### Your goal
What lines of the data include the string "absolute"? Copy them all.

[Start of section]

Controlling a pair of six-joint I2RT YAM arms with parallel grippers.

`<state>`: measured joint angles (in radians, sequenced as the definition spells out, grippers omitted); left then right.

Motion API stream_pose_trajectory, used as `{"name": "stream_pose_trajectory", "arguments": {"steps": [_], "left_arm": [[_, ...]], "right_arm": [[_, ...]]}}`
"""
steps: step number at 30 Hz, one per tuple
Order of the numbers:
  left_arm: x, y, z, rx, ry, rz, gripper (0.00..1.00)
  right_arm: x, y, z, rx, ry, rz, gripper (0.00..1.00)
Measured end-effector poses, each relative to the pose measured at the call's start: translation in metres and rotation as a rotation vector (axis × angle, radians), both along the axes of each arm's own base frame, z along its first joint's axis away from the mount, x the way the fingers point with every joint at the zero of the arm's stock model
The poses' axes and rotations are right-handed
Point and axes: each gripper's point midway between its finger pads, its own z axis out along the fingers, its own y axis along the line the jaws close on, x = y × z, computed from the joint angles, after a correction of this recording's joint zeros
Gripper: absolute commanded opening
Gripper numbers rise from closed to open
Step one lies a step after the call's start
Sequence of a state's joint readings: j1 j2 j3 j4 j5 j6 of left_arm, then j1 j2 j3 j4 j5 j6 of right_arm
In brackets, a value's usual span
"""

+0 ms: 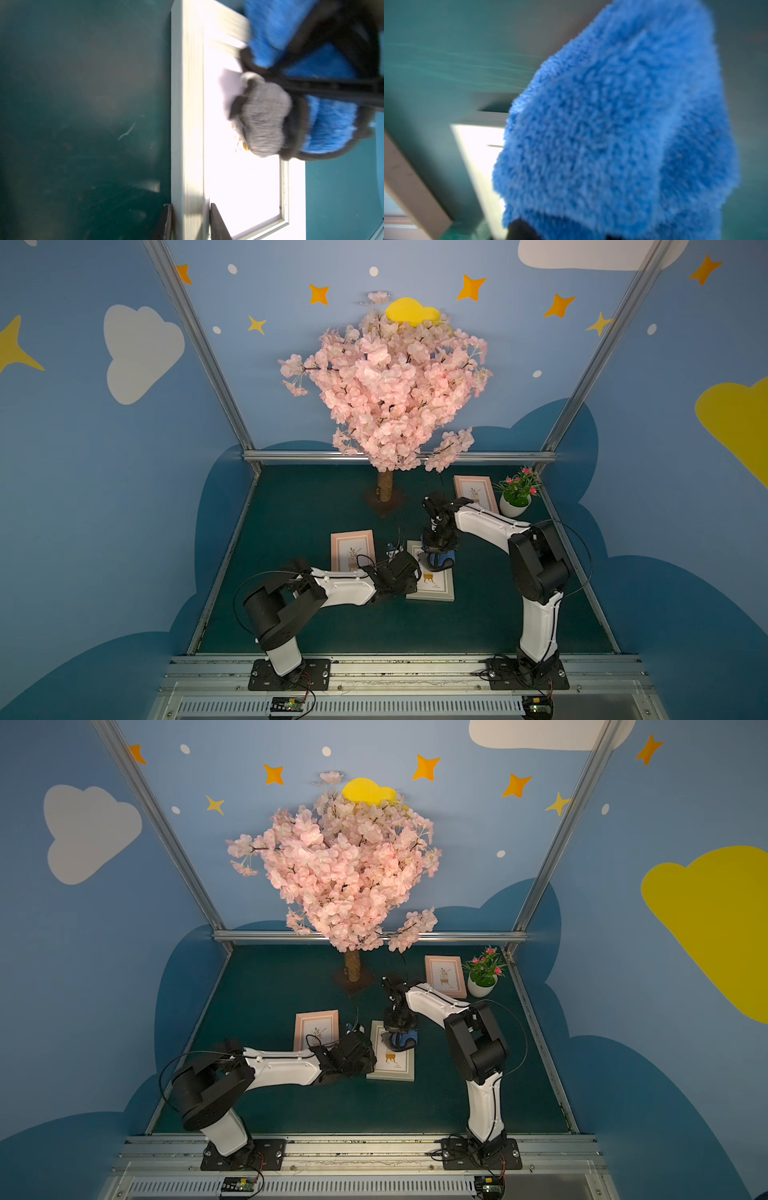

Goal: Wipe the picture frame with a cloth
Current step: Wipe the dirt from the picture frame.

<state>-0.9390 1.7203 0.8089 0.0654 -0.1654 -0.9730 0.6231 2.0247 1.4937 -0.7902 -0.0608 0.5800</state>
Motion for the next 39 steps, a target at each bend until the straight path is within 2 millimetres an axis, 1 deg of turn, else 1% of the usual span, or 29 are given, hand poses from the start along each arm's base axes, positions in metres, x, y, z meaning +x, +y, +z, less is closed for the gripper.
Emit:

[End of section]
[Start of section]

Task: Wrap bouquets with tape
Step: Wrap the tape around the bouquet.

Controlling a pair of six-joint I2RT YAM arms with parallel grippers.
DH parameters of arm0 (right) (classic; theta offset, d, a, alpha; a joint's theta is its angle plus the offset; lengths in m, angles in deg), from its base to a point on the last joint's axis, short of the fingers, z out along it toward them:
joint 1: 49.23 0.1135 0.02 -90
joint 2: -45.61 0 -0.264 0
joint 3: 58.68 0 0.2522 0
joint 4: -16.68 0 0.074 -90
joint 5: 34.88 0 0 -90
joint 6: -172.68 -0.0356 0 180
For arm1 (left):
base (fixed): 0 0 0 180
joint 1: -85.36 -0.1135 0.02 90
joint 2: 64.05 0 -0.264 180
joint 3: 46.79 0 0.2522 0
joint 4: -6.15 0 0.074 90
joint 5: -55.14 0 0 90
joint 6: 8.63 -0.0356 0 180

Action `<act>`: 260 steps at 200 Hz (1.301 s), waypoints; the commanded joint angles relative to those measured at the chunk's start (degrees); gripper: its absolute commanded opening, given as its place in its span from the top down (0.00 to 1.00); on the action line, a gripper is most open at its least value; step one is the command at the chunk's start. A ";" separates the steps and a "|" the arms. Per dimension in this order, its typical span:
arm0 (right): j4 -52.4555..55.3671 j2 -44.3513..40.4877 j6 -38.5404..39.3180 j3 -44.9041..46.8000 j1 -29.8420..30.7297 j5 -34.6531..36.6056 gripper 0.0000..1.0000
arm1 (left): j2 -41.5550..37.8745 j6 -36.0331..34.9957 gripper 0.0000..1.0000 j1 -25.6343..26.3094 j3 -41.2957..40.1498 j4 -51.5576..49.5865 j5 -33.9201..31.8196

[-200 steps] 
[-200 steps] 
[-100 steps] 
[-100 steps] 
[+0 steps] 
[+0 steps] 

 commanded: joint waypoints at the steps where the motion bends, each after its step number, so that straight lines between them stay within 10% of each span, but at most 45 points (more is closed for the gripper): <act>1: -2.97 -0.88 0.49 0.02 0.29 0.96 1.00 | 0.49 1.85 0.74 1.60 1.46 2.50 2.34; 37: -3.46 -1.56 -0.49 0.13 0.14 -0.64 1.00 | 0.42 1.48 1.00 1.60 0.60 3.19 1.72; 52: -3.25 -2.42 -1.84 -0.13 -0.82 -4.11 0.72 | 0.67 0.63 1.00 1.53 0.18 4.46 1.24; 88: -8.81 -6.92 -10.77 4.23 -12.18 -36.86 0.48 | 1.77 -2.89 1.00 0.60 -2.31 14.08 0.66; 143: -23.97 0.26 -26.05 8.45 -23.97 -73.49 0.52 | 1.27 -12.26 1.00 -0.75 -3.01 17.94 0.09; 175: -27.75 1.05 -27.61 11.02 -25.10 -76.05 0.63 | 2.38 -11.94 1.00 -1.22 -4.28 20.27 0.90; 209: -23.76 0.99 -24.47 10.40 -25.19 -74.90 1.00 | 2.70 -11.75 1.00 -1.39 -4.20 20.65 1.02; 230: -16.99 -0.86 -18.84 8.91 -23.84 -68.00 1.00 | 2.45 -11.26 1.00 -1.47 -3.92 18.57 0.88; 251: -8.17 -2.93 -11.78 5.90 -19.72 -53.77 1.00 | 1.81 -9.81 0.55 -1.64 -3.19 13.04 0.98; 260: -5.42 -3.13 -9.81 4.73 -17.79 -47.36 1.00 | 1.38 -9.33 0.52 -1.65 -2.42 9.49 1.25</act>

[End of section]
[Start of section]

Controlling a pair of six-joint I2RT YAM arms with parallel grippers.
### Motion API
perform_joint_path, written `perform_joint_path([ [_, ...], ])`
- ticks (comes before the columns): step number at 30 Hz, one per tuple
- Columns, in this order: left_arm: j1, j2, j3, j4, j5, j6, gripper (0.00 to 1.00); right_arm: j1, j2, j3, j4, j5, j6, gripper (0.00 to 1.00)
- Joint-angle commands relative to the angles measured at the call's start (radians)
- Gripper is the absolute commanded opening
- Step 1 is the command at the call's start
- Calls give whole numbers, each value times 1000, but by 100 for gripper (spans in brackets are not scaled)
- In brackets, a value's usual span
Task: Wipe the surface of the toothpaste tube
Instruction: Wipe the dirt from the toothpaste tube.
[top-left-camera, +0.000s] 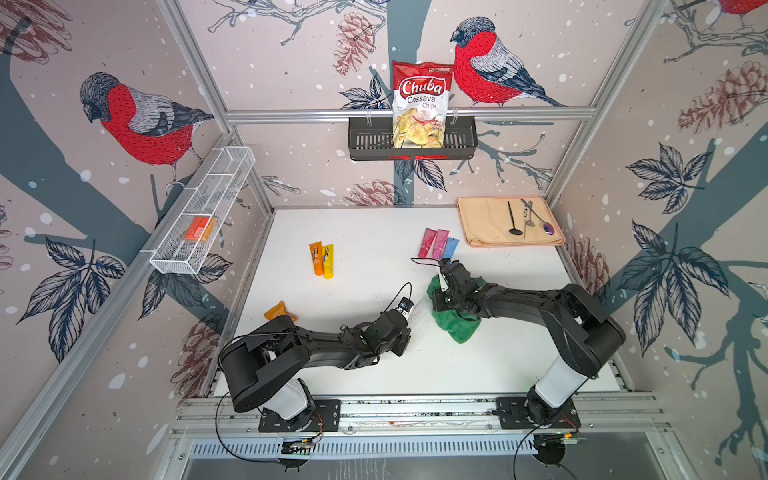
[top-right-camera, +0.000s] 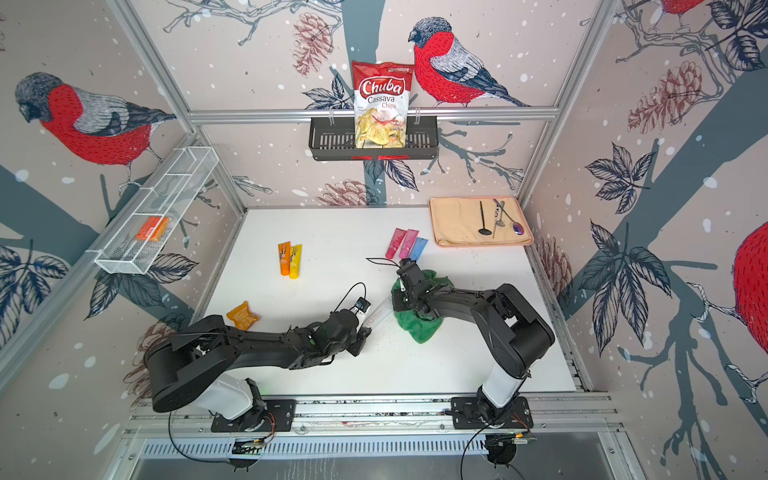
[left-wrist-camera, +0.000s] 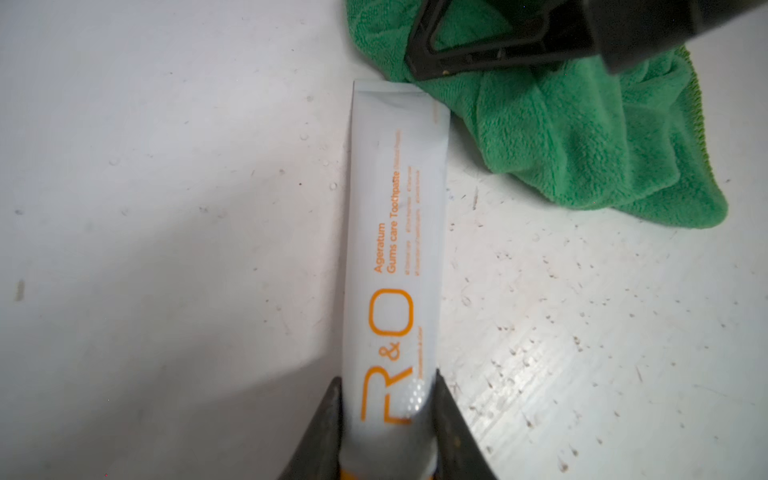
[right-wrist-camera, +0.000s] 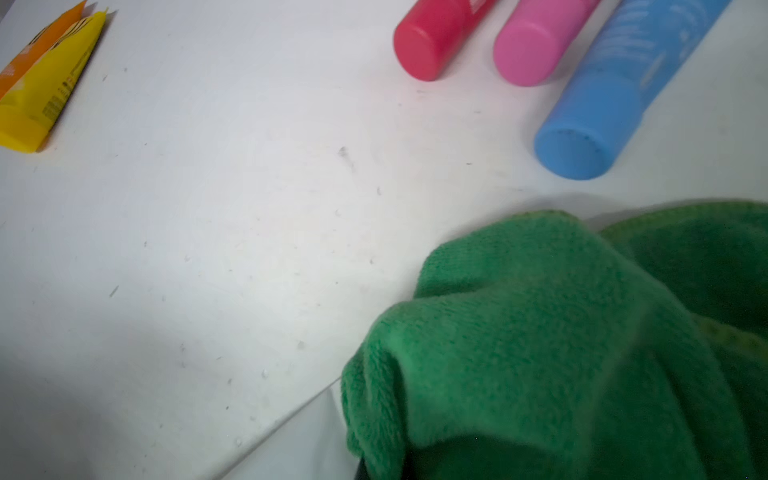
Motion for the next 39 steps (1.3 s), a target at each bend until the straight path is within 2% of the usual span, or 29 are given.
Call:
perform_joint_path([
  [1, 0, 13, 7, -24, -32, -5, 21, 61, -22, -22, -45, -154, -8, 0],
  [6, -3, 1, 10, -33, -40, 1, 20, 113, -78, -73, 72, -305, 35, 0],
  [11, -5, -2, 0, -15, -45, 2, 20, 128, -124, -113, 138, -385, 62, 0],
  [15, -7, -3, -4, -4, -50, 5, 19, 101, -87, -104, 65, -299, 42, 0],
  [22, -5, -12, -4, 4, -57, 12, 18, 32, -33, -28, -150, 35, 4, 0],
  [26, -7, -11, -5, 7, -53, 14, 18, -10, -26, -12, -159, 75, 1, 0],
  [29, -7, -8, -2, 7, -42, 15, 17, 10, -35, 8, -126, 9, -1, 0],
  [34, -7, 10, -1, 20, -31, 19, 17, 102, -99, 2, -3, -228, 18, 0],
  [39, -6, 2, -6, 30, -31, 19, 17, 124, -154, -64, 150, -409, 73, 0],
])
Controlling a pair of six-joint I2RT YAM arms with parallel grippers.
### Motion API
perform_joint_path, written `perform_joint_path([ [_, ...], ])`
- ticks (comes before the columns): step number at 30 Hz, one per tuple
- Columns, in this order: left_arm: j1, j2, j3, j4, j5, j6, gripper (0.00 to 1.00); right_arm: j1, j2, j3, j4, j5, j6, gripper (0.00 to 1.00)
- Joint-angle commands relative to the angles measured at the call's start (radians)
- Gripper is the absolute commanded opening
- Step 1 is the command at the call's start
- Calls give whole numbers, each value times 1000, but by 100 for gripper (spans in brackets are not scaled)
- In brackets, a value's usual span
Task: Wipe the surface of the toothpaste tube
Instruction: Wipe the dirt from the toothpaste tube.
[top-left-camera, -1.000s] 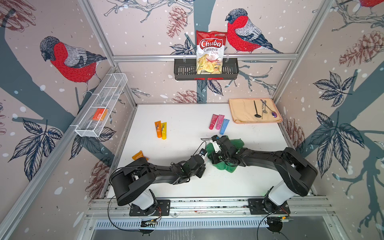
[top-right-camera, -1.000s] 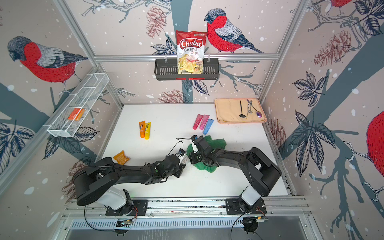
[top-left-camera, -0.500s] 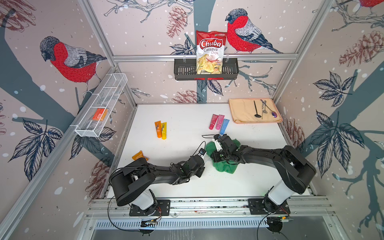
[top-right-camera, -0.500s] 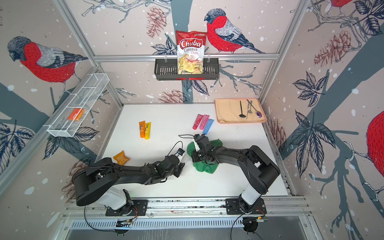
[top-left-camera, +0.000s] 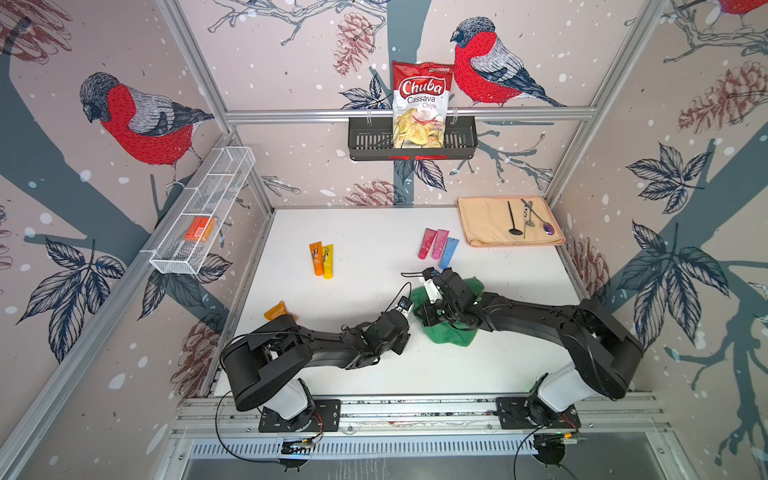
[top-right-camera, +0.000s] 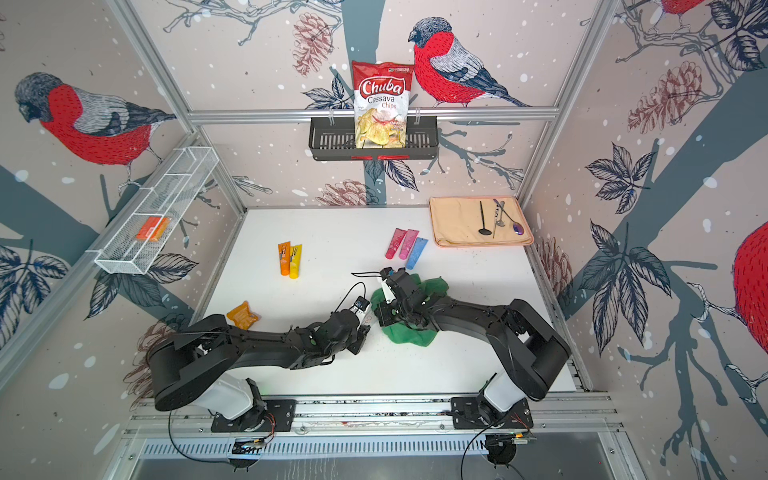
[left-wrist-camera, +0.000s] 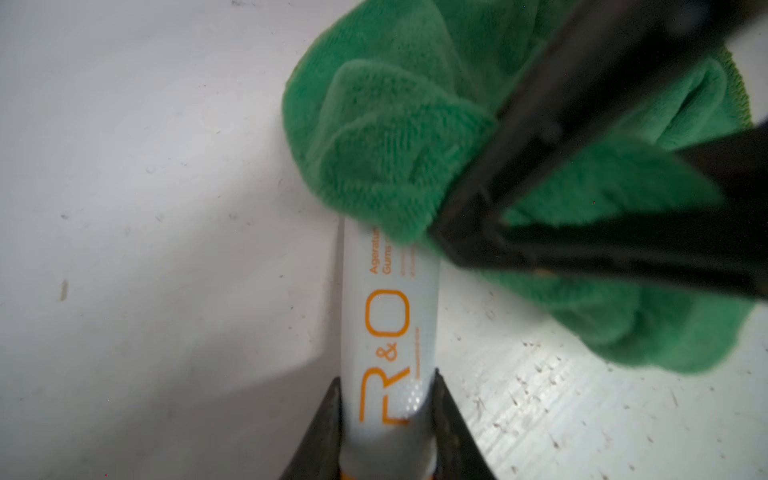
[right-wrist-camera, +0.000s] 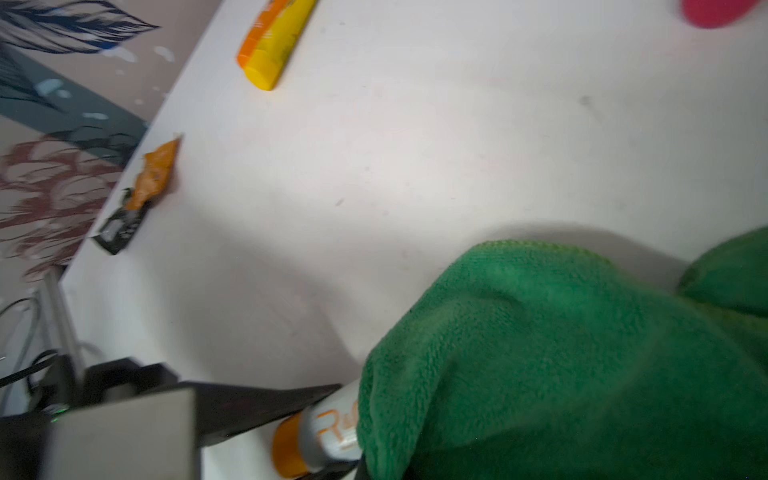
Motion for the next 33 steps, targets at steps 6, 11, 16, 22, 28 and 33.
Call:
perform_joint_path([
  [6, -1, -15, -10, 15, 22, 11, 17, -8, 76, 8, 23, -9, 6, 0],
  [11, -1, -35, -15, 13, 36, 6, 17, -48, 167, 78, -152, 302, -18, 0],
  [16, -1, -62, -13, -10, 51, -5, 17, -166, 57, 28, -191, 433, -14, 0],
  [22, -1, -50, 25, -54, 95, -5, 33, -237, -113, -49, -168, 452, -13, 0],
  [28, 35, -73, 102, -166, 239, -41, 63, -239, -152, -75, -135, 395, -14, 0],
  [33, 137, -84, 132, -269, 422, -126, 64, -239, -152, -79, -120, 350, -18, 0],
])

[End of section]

### Answer to this task
Gripper: absolute commanded opening
Action `<act>`: 260 steps at 200 Hz (1.301 s), waypoints; the commanded joint angles relative to those measured at the chunk's start (degrees); gripper: its absolute commanded opening, given as its place in its span from the top down (0.00 to 1.00); on the action line, a gripper is most open at its least value; step one is the command at the chunk's start. A ";" separates the steps and a "|" the arms. Per dimension in this order, its typical span:
- Gripper is the absolute commanded opening
- Gripper is the absolute commanded opening

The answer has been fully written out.